С тех пор, если мы не могли его нигде найти, мы заглядывали в конуру. Брюс сидел там, спрятавшись за Топой, посверкивал из угла своими глазками. Нас поражало, что Топа не только не трогает Брюса, но даже как бы покровительствует ему. Конечно, Топа знал, что Брюс — часть домашнего уклада, а ничего домашнего трогать нельзя, но ведь он ни разу не сделал даже попытки легонько хлопнуть Брюса лапой, когда тот слишком надоедал. А ведь и самым легким движением лапы Топа мог превратить Брюса в лепешку. Наверно, Топе тоже нравились эти игры с кошками.
Порой Брюс любил сидеть на крыше конуры, по-своему ее украшая. Топа и к этому относился спокойно.
А потом он совсем улетел. В августе и в начале сентября, когда мы пошли в школу, мы видели его раза два или три. Он проносился над нашим домом, пронзительно стрекоча. По всей видимости, что-то непотребное, типа того, что, мол, вы, идиоты, там, внизу, если вы меня считали таким же идиотом и ждали, что я за какие-то жалкие тюри с мясным фаршем буду вам благодарен, то фигушки! У вас своя жизнь, у меня — своя, и я вас презираю!
— Улетел без спасибо, без до свидания.

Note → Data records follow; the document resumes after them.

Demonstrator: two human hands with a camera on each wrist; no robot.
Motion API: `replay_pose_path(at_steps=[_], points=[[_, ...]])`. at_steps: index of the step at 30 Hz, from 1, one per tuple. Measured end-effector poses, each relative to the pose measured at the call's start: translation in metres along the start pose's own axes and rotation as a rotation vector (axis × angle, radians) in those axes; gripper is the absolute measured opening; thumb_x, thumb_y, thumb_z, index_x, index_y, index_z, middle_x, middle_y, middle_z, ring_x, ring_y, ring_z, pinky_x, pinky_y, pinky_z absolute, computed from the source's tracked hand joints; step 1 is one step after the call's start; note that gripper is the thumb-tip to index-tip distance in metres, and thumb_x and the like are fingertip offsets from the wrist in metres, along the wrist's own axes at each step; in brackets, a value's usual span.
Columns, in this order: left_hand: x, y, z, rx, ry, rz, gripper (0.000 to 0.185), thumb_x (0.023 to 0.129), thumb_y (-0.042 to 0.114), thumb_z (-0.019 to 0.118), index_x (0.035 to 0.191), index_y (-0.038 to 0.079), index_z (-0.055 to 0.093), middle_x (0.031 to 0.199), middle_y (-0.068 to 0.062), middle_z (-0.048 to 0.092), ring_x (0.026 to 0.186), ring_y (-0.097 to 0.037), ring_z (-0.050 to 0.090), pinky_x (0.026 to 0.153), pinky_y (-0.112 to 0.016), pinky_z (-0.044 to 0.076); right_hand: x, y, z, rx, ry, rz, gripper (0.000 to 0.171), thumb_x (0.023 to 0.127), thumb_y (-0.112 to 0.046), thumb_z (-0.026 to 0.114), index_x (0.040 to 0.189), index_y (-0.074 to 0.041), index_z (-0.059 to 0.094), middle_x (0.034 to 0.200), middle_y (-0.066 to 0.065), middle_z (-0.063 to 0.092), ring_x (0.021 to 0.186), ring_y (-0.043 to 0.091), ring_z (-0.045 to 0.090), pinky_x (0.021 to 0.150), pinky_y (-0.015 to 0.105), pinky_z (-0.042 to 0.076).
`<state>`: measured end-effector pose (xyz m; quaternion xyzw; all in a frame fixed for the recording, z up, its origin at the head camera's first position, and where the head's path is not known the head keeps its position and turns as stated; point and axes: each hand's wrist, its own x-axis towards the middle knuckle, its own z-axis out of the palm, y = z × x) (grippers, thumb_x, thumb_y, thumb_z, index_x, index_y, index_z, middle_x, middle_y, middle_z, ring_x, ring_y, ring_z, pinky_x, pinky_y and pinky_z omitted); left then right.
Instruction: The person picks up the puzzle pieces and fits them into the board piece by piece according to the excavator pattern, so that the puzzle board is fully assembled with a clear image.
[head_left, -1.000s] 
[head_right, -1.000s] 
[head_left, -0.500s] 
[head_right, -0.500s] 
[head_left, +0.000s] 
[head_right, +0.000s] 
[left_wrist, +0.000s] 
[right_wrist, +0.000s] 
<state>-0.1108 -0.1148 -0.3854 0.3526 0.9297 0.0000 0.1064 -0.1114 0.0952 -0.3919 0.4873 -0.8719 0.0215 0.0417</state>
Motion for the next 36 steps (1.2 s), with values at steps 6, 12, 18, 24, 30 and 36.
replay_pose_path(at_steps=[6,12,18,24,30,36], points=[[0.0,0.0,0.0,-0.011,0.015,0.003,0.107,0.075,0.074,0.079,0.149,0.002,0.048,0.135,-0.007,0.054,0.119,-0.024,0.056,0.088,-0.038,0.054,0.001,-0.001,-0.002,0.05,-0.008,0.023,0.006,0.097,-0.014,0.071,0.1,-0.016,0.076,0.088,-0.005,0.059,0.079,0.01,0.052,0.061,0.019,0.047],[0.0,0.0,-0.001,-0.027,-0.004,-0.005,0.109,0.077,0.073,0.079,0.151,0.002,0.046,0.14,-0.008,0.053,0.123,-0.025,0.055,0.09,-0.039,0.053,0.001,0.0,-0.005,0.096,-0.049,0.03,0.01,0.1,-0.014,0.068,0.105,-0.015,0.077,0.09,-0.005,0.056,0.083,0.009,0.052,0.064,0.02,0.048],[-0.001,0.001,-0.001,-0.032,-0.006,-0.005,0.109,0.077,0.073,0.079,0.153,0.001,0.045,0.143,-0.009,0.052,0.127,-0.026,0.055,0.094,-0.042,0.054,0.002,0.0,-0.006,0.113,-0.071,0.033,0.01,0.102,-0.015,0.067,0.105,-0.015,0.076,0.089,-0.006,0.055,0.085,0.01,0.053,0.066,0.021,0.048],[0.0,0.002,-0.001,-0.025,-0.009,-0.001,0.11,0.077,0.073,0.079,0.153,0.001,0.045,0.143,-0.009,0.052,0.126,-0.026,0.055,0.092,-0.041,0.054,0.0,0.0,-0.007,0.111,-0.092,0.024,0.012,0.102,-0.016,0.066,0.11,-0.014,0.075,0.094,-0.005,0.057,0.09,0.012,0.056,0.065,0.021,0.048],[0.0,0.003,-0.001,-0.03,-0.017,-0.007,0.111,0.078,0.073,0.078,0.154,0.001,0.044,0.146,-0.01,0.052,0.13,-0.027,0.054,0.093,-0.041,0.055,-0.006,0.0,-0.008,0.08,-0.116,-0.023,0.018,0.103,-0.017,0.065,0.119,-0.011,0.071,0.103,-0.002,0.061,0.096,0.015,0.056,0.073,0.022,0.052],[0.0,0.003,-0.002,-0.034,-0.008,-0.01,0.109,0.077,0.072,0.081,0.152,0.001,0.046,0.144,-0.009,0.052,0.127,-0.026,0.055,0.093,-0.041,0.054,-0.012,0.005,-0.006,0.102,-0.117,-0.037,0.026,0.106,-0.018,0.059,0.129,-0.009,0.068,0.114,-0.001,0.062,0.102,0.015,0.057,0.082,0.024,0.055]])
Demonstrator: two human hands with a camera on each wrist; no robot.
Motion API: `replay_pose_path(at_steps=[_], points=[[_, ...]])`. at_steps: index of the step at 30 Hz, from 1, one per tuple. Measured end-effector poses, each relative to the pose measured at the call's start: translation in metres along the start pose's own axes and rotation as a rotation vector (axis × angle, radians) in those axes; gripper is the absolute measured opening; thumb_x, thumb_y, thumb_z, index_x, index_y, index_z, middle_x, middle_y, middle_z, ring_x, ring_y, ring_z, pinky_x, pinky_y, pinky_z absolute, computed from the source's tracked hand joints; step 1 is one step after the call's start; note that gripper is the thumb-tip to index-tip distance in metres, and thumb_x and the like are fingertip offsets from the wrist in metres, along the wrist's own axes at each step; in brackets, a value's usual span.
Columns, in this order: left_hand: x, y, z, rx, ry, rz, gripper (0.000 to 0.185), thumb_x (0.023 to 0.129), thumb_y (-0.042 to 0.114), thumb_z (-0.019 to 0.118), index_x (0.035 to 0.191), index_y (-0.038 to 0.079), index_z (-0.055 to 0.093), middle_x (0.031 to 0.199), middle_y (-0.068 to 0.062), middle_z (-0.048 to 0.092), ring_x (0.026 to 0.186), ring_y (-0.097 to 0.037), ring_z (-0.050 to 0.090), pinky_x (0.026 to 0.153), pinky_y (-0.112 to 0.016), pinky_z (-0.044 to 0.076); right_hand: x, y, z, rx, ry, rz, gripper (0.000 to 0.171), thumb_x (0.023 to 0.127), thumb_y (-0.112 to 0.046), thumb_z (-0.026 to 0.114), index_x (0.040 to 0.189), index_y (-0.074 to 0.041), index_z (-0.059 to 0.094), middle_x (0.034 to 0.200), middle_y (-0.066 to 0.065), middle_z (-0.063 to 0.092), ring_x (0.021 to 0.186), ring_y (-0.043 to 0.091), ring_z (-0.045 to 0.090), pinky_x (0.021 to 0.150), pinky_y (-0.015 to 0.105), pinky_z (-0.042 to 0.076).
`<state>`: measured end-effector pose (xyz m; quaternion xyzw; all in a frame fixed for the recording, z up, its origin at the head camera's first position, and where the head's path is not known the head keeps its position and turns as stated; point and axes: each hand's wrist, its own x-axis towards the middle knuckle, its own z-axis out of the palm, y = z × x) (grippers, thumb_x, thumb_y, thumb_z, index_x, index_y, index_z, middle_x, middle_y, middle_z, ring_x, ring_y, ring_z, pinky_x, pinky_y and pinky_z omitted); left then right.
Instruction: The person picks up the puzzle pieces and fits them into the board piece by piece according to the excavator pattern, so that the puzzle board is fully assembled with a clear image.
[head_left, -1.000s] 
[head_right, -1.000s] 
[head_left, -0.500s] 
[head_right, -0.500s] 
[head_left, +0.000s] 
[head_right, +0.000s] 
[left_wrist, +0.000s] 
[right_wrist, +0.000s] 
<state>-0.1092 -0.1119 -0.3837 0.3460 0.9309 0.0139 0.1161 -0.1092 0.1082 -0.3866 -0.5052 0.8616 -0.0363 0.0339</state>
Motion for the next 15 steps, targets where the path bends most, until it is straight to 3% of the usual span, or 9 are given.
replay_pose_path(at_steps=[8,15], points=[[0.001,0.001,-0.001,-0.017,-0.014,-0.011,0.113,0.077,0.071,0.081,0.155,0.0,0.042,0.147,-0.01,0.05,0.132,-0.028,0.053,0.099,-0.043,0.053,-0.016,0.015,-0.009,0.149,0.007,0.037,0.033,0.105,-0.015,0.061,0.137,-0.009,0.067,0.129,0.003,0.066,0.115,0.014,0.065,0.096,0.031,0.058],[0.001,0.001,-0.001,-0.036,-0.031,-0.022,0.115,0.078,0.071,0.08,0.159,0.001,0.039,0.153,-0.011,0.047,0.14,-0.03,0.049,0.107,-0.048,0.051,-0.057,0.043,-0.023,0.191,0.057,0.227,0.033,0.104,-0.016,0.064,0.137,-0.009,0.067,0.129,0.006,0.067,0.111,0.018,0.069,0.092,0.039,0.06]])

Настоящий хам! — посмеивалась мама. — Но оно и к лучшему! Ведь это ж ужас что такое было! Я до сих пор нахожу в дальних углах дома места, которые он основательно загадил, когда «удалялся от мира». И вообще, без его вечного крика «жрать хочу» жить намного легче и приятней...
Потом мы как-то встретили Брюса на пристани. Не на островной пристани, я хочу сказать, а на городской, когда мы уже переправились на школьном пароходике. Он порхал там с сорокой поменьше. То ли дамой сердца, то ли приятелем потщедушнее. Для сороки наш Брюс был крупным и сильным.